→ **Data items**
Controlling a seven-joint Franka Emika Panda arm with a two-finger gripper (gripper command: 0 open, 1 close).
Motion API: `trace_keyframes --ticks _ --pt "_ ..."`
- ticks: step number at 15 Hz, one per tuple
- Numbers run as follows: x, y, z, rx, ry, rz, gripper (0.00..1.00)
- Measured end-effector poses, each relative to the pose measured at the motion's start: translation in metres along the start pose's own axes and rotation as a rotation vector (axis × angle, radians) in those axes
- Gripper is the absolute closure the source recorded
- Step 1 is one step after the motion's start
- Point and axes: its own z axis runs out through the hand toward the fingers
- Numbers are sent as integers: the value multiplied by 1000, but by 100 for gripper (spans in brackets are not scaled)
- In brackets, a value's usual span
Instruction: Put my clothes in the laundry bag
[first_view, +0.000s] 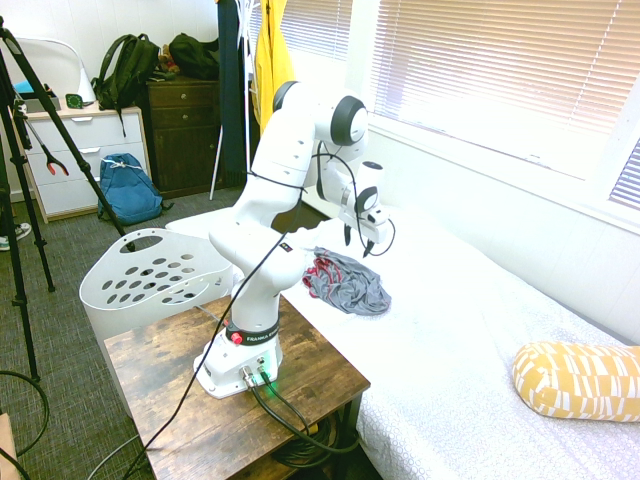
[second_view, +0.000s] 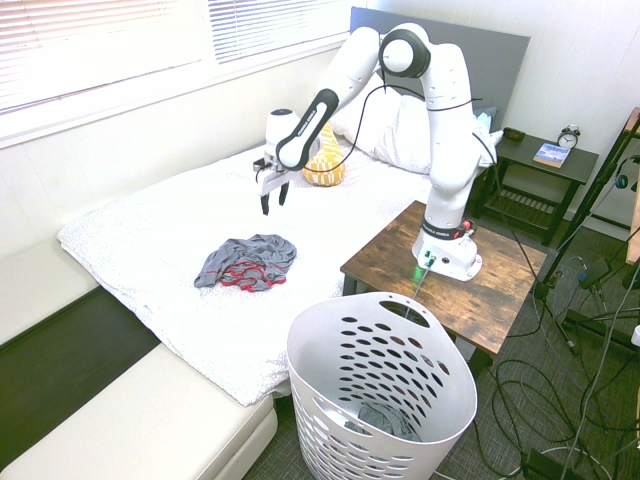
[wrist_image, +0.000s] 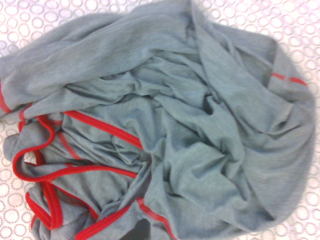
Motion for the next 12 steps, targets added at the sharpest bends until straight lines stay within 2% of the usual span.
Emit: trace_keyframes --ticks 5,12 --pt "-44 8 96 -9 -52 -2 0" --pt "-84 11 176 7 -115 -30 0"
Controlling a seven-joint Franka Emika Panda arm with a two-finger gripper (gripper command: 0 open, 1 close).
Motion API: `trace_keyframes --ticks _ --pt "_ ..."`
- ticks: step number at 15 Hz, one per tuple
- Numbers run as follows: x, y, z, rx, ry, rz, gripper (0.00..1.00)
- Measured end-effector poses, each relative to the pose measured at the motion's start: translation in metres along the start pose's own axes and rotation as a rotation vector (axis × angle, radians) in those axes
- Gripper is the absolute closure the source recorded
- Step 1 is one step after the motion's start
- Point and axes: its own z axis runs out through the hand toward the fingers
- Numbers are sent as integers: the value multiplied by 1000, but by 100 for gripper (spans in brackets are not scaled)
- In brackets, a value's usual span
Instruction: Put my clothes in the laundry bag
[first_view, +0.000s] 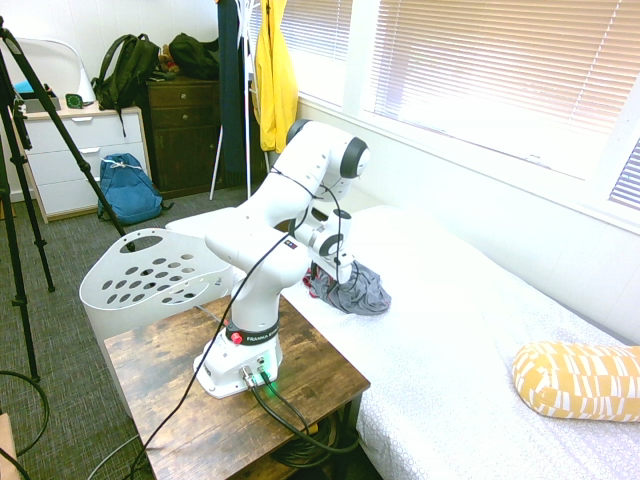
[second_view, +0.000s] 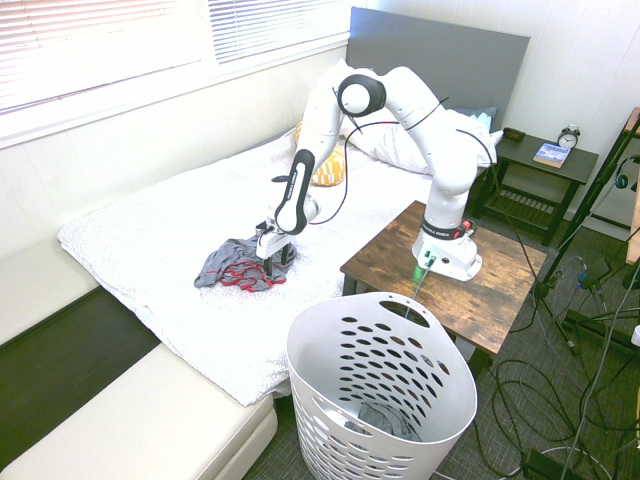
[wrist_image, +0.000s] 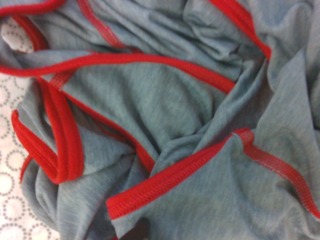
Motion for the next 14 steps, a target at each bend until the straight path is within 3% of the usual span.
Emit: trace_keyframes --ticks 3,4,14 --pt "2 0 17 27 0 -37 0" --pt "3 1 21 32 -1 -49 100" --pt "8 3 43 83 32 -173 100"
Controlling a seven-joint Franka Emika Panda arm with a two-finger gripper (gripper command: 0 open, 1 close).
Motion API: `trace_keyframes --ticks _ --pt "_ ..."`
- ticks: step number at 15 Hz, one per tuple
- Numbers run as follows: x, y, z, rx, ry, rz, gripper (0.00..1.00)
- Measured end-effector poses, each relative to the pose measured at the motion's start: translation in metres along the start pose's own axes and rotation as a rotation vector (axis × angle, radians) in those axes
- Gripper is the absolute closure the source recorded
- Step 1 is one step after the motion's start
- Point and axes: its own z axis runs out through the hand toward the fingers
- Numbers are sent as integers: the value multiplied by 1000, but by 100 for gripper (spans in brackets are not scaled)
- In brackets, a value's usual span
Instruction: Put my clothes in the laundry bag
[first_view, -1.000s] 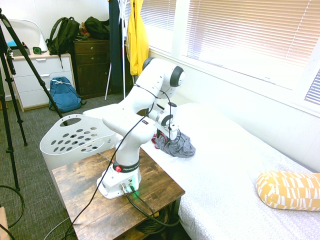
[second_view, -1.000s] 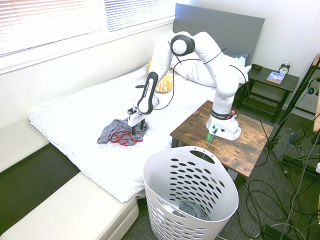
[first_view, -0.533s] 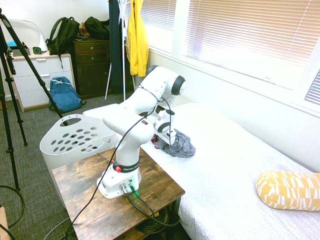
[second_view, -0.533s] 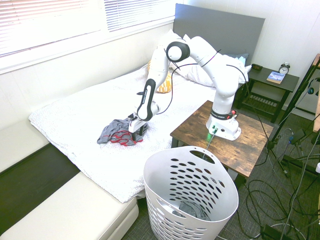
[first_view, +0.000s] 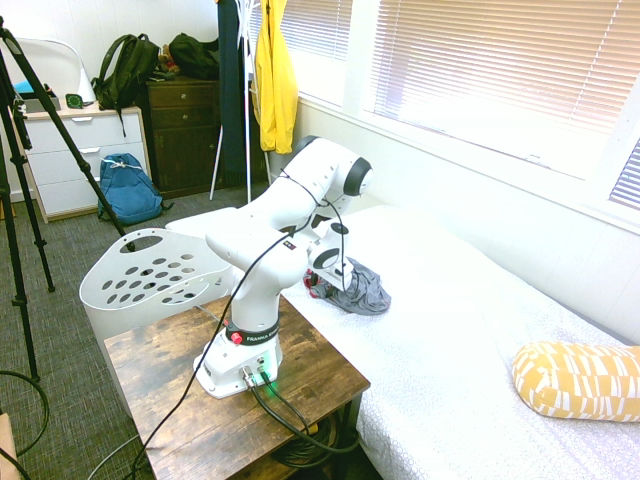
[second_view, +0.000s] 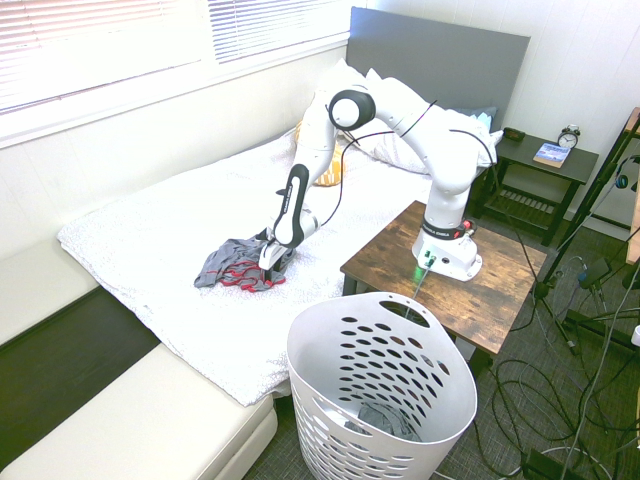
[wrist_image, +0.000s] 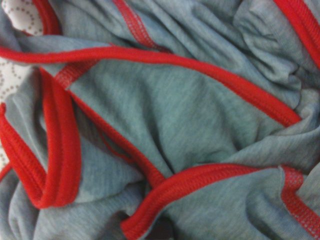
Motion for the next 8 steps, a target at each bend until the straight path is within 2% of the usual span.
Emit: trace_keyframes --ticks 8 --pt "-5 2 8 21 -3 1 100"
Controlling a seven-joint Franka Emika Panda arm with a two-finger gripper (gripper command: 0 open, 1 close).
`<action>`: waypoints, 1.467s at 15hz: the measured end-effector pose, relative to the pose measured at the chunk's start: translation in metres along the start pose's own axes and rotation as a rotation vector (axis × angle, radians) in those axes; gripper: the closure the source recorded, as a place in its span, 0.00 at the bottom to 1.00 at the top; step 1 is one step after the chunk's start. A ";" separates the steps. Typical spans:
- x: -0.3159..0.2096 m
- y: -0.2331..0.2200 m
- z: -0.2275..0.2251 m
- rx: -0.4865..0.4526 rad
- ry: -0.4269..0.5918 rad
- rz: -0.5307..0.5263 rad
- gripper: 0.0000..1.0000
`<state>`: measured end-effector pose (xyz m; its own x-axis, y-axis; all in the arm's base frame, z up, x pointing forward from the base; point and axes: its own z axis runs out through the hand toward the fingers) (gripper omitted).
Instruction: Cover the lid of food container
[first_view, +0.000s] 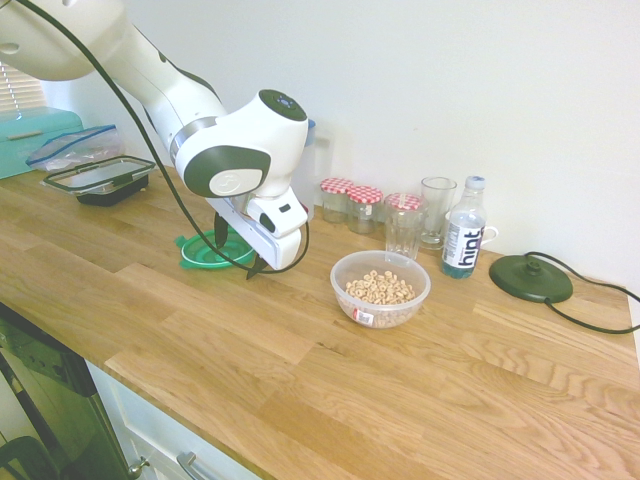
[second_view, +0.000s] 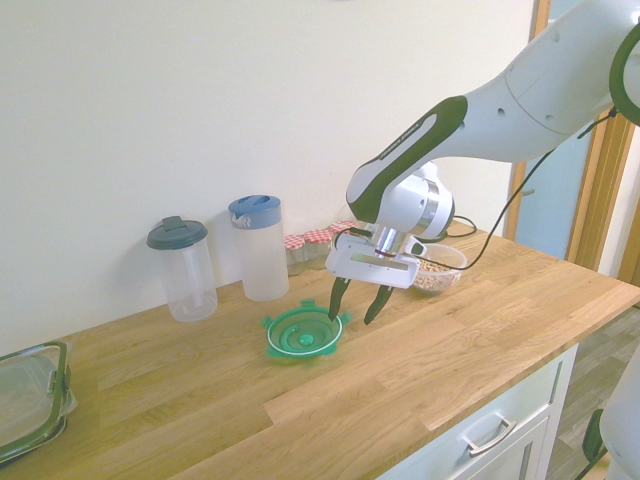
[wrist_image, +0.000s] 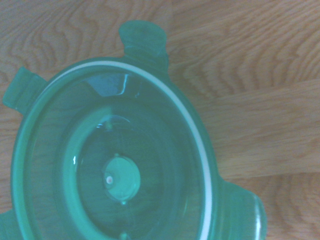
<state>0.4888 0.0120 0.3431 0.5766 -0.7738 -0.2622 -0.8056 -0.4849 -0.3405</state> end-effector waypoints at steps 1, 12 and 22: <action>0.000 -0.001 0.004 0.004 -0.003 0.004 0.00; -0.006 -0.026 0.040 0.151 -0.110 0.076 0.00; -0.001 -0.022 0.057 0.246 -0.194 0.109 1.00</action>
<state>0.5138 0.0472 0.2995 0.5234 -0.7119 -0.4682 -0.8204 -0.2727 -0.5025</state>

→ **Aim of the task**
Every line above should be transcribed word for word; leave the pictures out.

→ **Result of this exercise**
Controlling a seven-joint Franka Emika Panda arm with a two-finger gripper (gripper command: 0 open, 1 close).
Motion API: `trace_keyframes --ticks _ --pt "_ ..."`
- ticks: step number at 15 Hz, one per tuple
- Numbers run as follows: x, y, z, rx, ry, rz, gripper (0.00..1.00)
- Measured end-effector poses, each relative to the pose measured at the motion's start: translation in metres along the start pose's own axes and rotation as a rotation vector (axis × angle, radians) in those axes
- Gripper is the absolute closure the source recorded
- Step 1 is one step after the motion's start
- Point and axes: its own z axis runs out through the hand toward the fingers
- Numbers are sent as integers: the value multiplied by 1000, but by 100 for gripper (spans in brackets are not scaled)
- In brackets, a value's usual span
Instruction: Put my clothes in the laundry bag
[first_view, +0.000s] 
[second_view, +0.000s] 
[wrist_image, +0.000s] 
Motion for the next 12 steps, targets added at the sharpest bends until straight lines stay within 2% of the usual span.
Emit: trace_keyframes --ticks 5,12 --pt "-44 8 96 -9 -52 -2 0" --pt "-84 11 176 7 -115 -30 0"
Controlling a seven-joint Franka Emika Panda arm with a two-finger gripper (gripper command: 0 open, 1 close).
Motion API: `trace_keyframes --ticks _ --pt "_ ..."`
- ticks: step number at 15 Hz, one per tuple
- Numbers run as follows: x, y, z, rx, ry, rz, gripper (0.00..1.00)
- Measured end-effector poses, each relative to the pose measured at the motion's start: translation in metres along the start pose's own axes and rotation as a rotation vector (axis × angle, radians) in those axes
- Gripper is the absolute closure the source recorded
- Step 1 is one step after the motion's start
- Point and axes: its own z axis runs out through the hand toward the fingers
- Numbers are sent as integers: the value multiplied by 1000, but by 100 for gripper (spans in brackets are not scaled)
- In brackets, a value's usual span
Instruction: Put my clothes in the laundry bag
[first_view, +0.000s] 
[second_view, +0.000s] 
[wrist_image, +0.000s] 
Motion for the next 14 steps, a target at each bend until the straight path is within 3% of the usual span.
Emit: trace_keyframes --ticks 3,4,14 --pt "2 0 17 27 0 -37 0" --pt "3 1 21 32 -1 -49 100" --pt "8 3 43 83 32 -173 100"
Controlling a seven-joint Franka Emika Panda arm with a two-finger gripper (gripper command: 0 open, 1 close).
Motion API: `trace_keyframes --ticks _ --pt "_ ..."`
- ticks: step number at 15 Hz, one per tuple
- Numbers run as follows: x, y, z, rx, ry, rz, gripper (0.00..1.00)
- Measured end-effector poses, each relative to the pose measured at the motion's start: translation in metres along the start pose's own axes and rotation as a rotation vector (axis × angle, radians) in those axes
- Gripper is the absolute closure the source recorded
- Step 1 is one step after the motion's start
- Point and axes: its own z axis runs out through the hand toward the fingers
- Numbers are sent as integers: the value multiplied by 1000, but by 100 for gripper (spans in brackets are not scaled)
- In brackets, a value's usual span
Instruction: Put my clothes in the laundry bag
[first_view, -1.000s] 
[second_view, -1.000s] 
[first_view, -0.533s] 
[second_view, -0.533s] 
[first_view, +0.000s] 
[second_view, +0.000s] 
[wrist_image, +0.000s] 
Motion for the next 8 steps, a target at each bend until the straight path is within 2% of the usual span.
Emit: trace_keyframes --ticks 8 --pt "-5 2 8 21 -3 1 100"
Controlling a seven-joint Franka Emika Panda arm with a two-finger gripper (gripper command: 0 open, 1 close).
`<action>`: waypoints, 1.467s at 15hz: the measured end-effector pose, relative to the pose measured at the chunk's start: translation in metres along the start pose's own axes and rotation as a rotation vector (axis × angle, radians) in those axes; gripper: the closure the source recorded, as a place in its span, 0.00 at the bottom to 1.00 at the top; step 1 is one step after the chunk's start. A ";" separates the steps. Typical spans:
- x: -0.3159..0.2096 m
- y: -0.2331..0.2200 m
- z: -0.2275..0.2251 m
- rx: -0.4865..0.4526 rad
- ry: -0.4269..0.5918 rad
- rz: -0.5307..0.5263 rad
- gripper: 0.0000..1.0000
`<state>`: measured end-effector pose (xyz m; its own x-axis, y-axis; all in the arm's base frame, z up, x pointing forward from the base; point and axes: its own z axis runs out through the hand toward the fingers) (gripper omitted).
Instruction: Cover the lid of food container
[first_view, +0.000s] 
[second_view, +0.000s] 
[wrist_image, +0.000s] 
<state>0.4888 0.0120 0.3431 0.5766 -0.7738 -0.2622 -0.8056 -0.4849 -0.3405</state> end-effector waypoints at steps 1, 12 and 22: <action>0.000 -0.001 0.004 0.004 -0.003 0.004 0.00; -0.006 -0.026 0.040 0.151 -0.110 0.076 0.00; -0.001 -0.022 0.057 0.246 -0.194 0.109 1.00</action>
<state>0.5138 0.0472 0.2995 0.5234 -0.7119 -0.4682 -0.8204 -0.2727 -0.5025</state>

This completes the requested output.